Earlier rulings in Crutsinger’s case from the federal district court and the 5th U.S. Circuit Court of Appeals have been highlighted by the U.S. Supreme Court, though, when pointing out that the appellate court overly limited investigatory funding. Although the courts reexamined the case and still denied funding and declined to reopen the case for further review, one appellate judge split from his court’s ruling.
Judge James Graves on the 5th Circuit court said last week he would stop Wednesday’s execution. He said earlier that Means’ ruling on the merits of Crutsinger’s claim came before he had any funds to further investigate the issue, so it was not yet developed for such a ruling.

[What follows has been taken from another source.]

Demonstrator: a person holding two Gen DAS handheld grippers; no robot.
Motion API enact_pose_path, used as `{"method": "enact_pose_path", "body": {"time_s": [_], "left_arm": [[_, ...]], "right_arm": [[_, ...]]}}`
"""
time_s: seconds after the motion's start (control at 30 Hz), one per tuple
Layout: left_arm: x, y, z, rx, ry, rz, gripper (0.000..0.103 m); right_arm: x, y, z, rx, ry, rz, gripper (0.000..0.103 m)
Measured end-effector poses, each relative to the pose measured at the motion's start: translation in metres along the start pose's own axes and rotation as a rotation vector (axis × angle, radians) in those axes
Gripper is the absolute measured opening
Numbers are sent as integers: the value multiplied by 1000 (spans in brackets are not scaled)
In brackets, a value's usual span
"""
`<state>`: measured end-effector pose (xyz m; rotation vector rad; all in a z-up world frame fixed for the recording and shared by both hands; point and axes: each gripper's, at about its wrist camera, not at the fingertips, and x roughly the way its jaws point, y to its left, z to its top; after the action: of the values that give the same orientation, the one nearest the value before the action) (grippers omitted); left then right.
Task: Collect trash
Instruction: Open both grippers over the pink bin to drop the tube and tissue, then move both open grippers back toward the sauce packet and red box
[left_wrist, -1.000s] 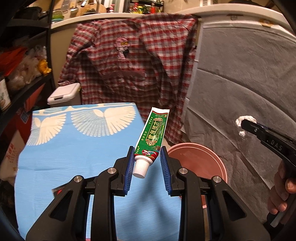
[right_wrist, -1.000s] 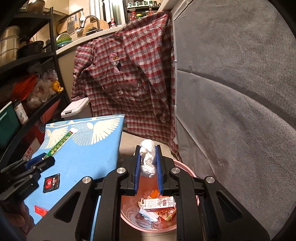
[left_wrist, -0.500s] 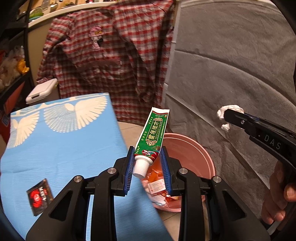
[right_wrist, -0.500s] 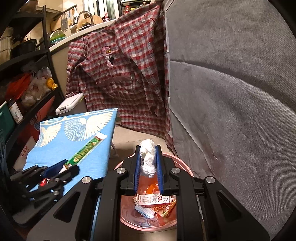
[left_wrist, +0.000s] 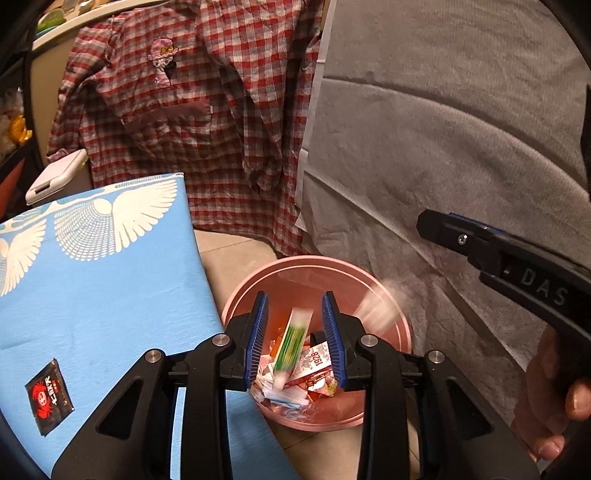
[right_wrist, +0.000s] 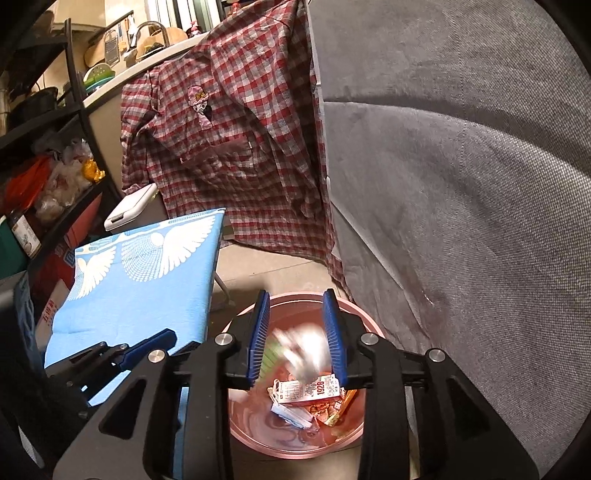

“The court concluded that Crutsinger must prove his claim of ineffective assistance of counsel to be able to establish that ‘investigative, expert, or other services are reasonably necessary’ to then be able to prove his claim of ineffective assistance of counsel,” Graves wrote in a dissent in July. “Such a circular application is illogical ... . A defendant who has already proven his claim of ineffective assistance of counsel would have no need for additional investigative, expert, or other services.”
There are 10 other Texas executions scheduled through December.